19/11/2015 15h44 – Atualizado em 19/11/2015 15h44
Indicação de Luiz Peixoto
O filme traça um paralelo entre a vida no período da escravidão e a sociedade brasileira contemporânea, focalizando as semelhanças existentes no contexto social e econômico das duas épocas. Com muitos atores afro-brasileiros, a ação se desenrola nesses dois períodos históricos ao mesmo tempo.
O longa “Quanto vale ou é por quilo?” utiliza linguagens variadas para contar essa história. Entre elas, trechos de documentários e pequenos contos de enredo, baseados em crônicas de Nireu Cavalcanti, extraídas de autos do Arquivo Nacional do Rio de Janeiro.
Apesar de ser uma obra de ficção, a escravatura é mostrada como está descrita nesses documentos, e em outros escritos históricos da época. Ao traçar esse paralelo entre o século XIX e o tempo atual, o filme questiona até que ponto a estrutura da sociedade brasileira realmente mudou da época colonial até hoje
“O que vale é ter liberdade para consumir, essa é a verdadeira funcionalidade da democracia”. Proferida pelo ator Lázaro Ramos, a frase traz uma entre as muitas questões apresentadas pelo cineasta paranaense, que são fundamentais para aqueles que desejam refletir mais seriamente sobre desigualdade, direitos e capitalismo na atualidade.
O filme traz à tona a permanência na atualidade de nosso passado escravista, deixando clara a impossibilidade de olhar o presente sem levar esse passado em conta, assim como as persistentes desigualdades econômicas, sociais e de direitos no país. Na medida em que o conto machadiano é adaptado para a atualidade – nas figuras de Candinho, Clara, tia Mônica e Arminda – Bianchi mostra o elo imprescindível com a História para uma visão crítica da atualidade.

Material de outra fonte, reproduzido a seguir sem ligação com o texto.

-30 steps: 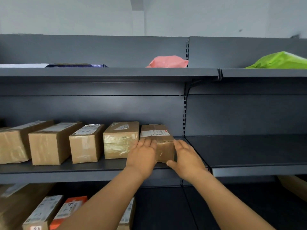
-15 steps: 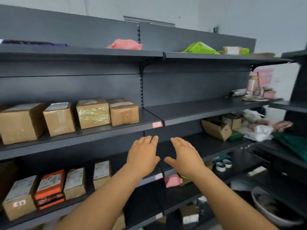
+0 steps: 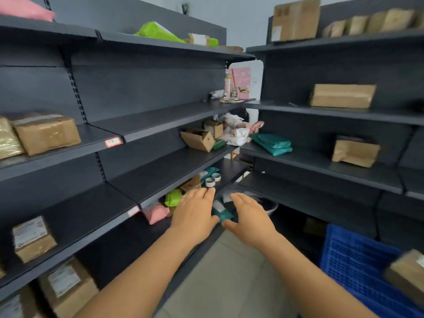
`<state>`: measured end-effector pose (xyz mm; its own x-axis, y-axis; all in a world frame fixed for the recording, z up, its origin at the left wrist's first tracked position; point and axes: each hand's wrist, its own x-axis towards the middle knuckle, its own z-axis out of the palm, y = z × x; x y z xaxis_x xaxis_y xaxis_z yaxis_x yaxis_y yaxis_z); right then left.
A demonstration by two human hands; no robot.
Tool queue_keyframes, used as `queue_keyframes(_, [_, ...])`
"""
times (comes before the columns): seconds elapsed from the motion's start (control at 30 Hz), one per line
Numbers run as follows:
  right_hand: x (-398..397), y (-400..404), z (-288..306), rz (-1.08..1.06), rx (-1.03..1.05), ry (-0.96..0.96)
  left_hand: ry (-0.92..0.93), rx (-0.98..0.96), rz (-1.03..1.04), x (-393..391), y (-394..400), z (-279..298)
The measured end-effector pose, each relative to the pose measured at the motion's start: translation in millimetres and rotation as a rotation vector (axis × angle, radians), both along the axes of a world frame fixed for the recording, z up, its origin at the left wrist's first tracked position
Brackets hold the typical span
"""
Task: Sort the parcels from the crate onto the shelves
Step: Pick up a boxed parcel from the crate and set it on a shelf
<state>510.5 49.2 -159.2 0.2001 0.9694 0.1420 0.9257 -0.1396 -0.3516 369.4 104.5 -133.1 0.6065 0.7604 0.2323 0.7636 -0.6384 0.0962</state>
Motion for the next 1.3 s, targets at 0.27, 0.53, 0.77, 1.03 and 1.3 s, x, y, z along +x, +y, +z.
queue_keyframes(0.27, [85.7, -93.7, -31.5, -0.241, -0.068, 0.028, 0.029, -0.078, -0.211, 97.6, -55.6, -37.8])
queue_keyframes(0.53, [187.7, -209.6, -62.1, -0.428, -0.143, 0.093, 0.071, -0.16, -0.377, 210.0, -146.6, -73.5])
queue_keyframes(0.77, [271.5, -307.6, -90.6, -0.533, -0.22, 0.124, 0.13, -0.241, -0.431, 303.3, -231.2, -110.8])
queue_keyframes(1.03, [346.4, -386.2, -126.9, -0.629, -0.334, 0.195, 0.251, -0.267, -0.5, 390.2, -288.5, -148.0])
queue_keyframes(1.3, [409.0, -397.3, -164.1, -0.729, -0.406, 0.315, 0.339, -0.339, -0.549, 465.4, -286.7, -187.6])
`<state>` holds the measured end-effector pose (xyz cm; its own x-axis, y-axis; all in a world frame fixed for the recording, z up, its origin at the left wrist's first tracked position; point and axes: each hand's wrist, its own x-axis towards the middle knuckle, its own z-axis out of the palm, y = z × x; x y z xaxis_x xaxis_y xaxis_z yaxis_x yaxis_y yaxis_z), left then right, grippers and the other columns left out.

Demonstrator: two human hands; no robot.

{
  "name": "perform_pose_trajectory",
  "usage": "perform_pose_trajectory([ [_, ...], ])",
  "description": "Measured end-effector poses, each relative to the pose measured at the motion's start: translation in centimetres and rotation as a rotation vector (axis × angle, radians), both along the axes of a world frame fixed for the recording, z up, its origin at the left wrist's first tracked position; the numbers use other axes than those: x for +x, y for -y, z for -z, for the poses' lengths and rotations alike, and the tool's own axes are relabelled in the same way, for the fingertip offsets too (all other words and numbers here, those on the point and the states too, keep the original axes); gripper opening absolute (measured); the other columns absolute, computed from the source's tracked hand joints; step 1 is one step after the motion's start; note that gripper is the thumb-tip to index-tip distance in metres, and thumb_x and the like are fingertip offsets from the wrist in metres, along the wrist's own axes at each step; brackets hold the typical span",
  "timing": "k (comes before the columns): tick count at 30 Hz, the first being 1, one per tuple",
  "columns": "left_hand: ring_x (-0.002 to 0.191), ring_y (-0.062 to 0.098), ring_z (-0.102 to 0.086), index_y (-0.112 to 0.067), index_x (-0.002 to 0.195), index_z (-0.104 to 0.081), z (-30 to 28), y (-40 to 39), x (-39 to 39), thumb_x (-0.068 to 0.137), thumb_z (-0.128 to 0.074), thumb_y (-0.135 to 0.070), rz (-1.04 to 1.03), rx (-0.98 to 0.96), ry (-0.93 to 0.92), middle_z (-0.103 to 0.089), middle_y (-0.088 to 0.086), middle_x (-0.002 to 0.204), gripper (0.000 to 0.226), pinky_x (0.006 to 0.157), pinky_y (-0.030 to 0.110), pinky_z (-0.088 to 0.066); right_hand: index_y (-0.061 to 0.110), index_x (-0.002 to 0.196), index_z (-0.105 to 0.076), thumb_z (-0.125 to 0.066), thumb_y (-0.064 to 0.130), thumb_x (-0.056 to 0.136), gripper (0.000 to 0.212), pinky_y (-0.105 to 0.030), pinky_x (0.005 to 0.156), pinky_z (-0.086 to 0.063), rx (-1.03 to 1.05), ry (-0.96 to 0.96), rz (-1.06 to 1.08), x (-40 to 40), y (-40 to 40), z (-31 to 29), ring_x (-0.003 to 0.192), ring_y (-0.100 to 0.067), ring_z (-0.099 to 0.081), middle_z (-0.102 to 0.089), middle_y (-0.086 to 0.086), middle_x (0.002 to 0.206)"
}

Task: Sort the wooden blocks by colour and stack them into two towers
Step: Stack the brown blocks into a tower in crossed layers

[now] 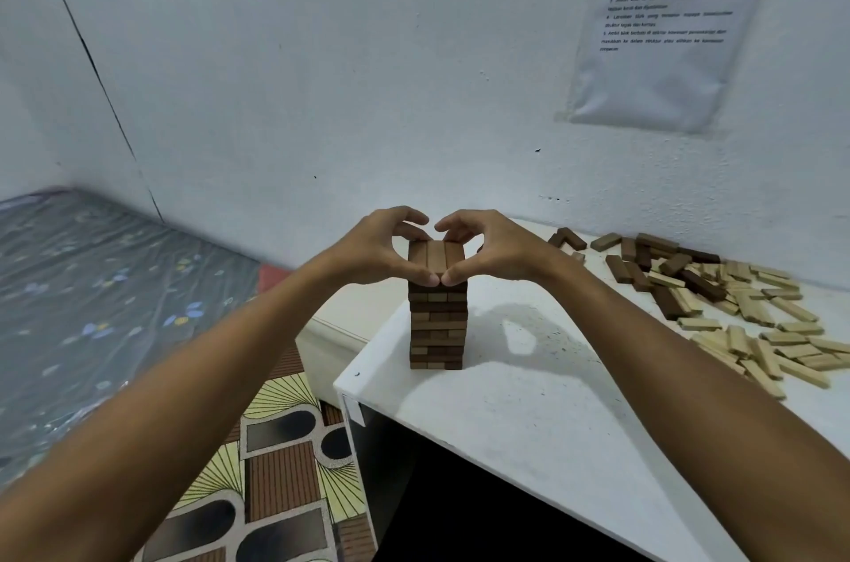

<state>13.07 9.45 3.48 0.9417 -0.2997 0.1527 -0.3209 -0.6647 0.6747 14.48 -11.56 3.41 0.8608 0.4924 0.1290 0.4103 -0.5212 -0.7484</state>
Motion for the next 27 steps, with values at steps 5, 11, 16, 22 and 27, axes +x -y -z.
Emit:
perform_pose_trajectory([
  [5, 0.117, 0.012, -0.051, -0.016, 0.134, -0.049, 0.12, -0.08, -0.03, 0.063, -0.091, -0.029, 0.003, -0.003, 0.003, -0.064, -0.001, 0.123, 0.084, 0.091, 0.026, -0.037, 0.031, 0.118, -0.059, -0.082, 0.037, 0.052, 0.070, -0.023, 0.080, -0.042, 0.007, -0.010, 0.002, 0.04, -0.02, 0.20, 0.111, -0.008, -0.054, -0.062, 0.007, 0.111],
  [11, 0.117, 0.010, -0.051, -0.018, 0.134, -0.049, 0.18, -0.16, -0.01, 0.063, -0.091, -0.029, 0.017, -0.009, -0.011, -0.064, -0.006, 0.117, 0.083, 0.082, 0.016, -0.038, 0.030, 0.121, -0.058, -0.082, 0.037, 0.052, 0.073, -0.023, 0.081, -0.042, 0.004, -0.017, -0.003, -0.11, 0.06, 0.12, 0.112, -0.007, -0.054, -0.061, 0.009, 0.110],
  [16, 0.118, 0.012, -0.050, -0.019, 0.134, -0.049, 0.39, -0.13, -0.09, 0.064, -0.090, -0.031, 0.017, 0.009, 0.007, -0.062, -0.004, 0.119, 0.082, 0.090, 0.027, -0.037, 0.028, 0.125, -0.057, -0.081, 0.037, 0.054, 0.076, -0.021, 0.081, -0.041, -0.006, -0.018, -0.010, -0.24, 0.21, 0.00, 0.112, -0.008, -0.053, -0.060, 0.010, 0.110],
  [22, 0.116, 0.006, -0.054, -0.025, 0.131, -0.051, 0.12, -0.18, -0.29, 0.045, -0.085, -0.057, 0.042, 0.004, -0.002, -0.064, -0.009, 0.119, 0.099, 0.083, 0.017, -0.039, 0.028, 0.131, -0.054, -0.086, 0.029, 0.066, 0.072, -0.020, 0.083, -0.041, -0.019, -0.029, -0.019, -0.18, 0.40, -0.09, 0.114, -0.008, -0.052, -0.060, 0.008, 0.113],
  [27, 0.120, 0.007, -0.052, -0.022, 0.133, -0.053, -0.37, -0.86, -0.19, 0.061, -0.091, -0.036, 0.053, 0.001, -0.008, -0.062, -0.008, 0.126, 0.082, 0.079, 0.012, -0.038, 0.022, 0.128, -0.057, -0.069, 0.018, 0.087, 0.042, -0.024, 0.089, -0.044, 0.075, -0.037, 0.015, -0.18, 0.91, -0.23, 0.111, -0.010, -0.057, -0.062, -0.006, 0.120],
])
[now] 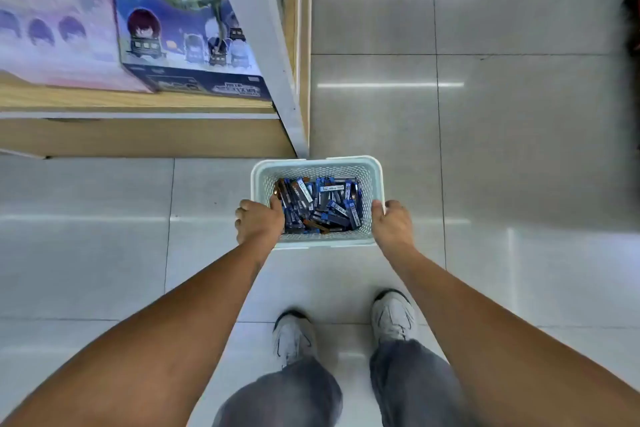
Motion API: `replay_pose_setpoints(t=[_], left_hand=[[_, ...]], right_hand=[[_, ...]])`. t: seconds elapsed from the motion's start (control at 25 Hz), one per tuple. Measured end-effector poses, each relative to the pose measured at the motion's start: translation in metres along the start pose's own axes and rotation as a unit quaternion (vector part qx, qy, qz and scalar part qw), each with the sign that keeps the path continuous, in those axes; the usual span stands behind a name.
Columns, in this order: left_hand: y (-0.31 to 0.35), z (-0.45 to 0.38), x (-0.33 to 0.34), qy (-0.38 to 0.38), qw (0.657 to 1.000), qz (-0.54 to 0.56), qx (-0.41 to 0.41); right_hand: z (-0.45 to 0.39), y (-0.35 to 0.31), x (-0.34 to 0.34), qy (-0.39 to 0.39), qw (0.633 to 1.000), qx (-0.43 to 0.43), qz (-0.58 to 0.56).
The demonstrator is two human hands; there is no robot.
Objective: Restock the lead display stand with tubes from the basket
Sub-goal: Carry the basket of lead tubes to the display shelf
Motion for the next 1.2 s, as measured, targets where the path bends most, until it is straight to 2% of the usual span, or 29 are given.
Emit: replay_pose_setpoints(t=[0.12,0.24,0.44,0.56,0.72,1.0,1.2], left_hand=[[-0.002,-0.028,0.033,0.015,0.999,0.012,-0.045],[-0.002,-0.053,0.056,0.039,0.998,0.033,-0.045],[-0.001,-0.023,0.025,0.082,0.994,0.066,0.006],[-0.008,0.021,-0.049,0.106,0.990,0.088,0.026],[-0.012,0.105,-0.187,0.136,0.983,0.119,0.043],[-0.035,0.249,-0.412,0.241,0.960,0.134,-0.054],[-0.076,0.322,-0.529,0.317,0.928,0.173,-0.096]], right_hand=[[-0.033,0.007,0.035,0.009,1.000,0.003,-0.013],[-0.063,0.013,0.062,0.025,0.999,0.008,-0.027],[-0.055,0.003,0.028,0.080,0.996,-0.029,0.001],[-0.005,-0.031,-0.039,0.105,0.992,-0.066,0.008],[0.088,-0.100,-0.153,0.119,0.983,-0.139,0.027],[0.235,-0.254,-0.321,0.091,0.940,-0.323,0.057],[0.337,-0.331,-0.386,0.069,0.895,-0.440,0.023]])
Point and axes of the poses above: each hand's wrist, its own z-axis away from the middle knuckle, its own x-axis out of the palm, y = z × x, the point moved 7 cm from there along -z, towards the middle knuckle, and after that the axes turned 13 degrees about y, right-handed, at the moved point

Mas se por um lado o filme afirma que há reminiscências que nos são constitutivas, também abarca sua incorporação e complexificação nos dias atuais: a miséria ou a prisão como economicamente rentáveis e geradoras de emprego, a solidariedade como empresa ou até mesmo a denúncia como um negócio. No atual jogo “democrático” e de “participação” da sociedade civil em prol de demandas não atendidas pelo Estado, as ongs – ou o terceiro setor, como se convencionou chamar – aparecem no filme funcionando como empresa, incorporando seu discurso típico e objetivando, enfim, o lucro. Responsabilidade social ou solidariedade são exaltadas e mobilizadas como marketing dessa nova indústria que gerencia a miséria e os miseráveis. A crítica ácida de Bianchi recai, portanto, sobre aquilo que muitos têm entendido como solução ou alternativa para os dilemas inerentes ao capitalismo –as ONGs.
Sem freios, tal acidez pode voltar-se inclusive sobre o próprio filme que, no limite, ao tematizar o uso econômico da miséria, faz da denúncia seu negócio. Mas essa possível autofagia encontra como limite o choque do espectador, a proposta de retirá-lo daquele mundo mágico, da inércia confortante dos que criticam e apresentam uma nova proposta ou solução ao final. Sem solução, sem proposta, Bianchi termina o filme com dois finais possíveis, dando a entender que mesmo que não sejam apenas aquelas as opções, é o espectador que dará novos desfechos para a nossa História.
O drama dirigido por Sérgio Bianchi ganhou quatro prêmios do Cine Ceará: Melhor Roteiro, Melhor Edição, Melhor Ator Coadjuvante (Lázaro Ramos) e Melhor Atriz Coadjuvante (Ariclê Perez). Reprise. 110 min.
Ano: 2005.
Gênero: drama.
Direção: Sérgio Bianchi
Com Hérson Capri, Caco Ciocler, Ana Lucia Torre, Silvio Guindane, Myriam Pires, Lena Roque, Ana Carbatti, Cláudia Mello, Leona Cavalli, Umberto Magnani, Joana Fomm, Lázaro Ramos, Ariclê Perez, Zezé Motta, Antônio Abujamra, Caio Blat.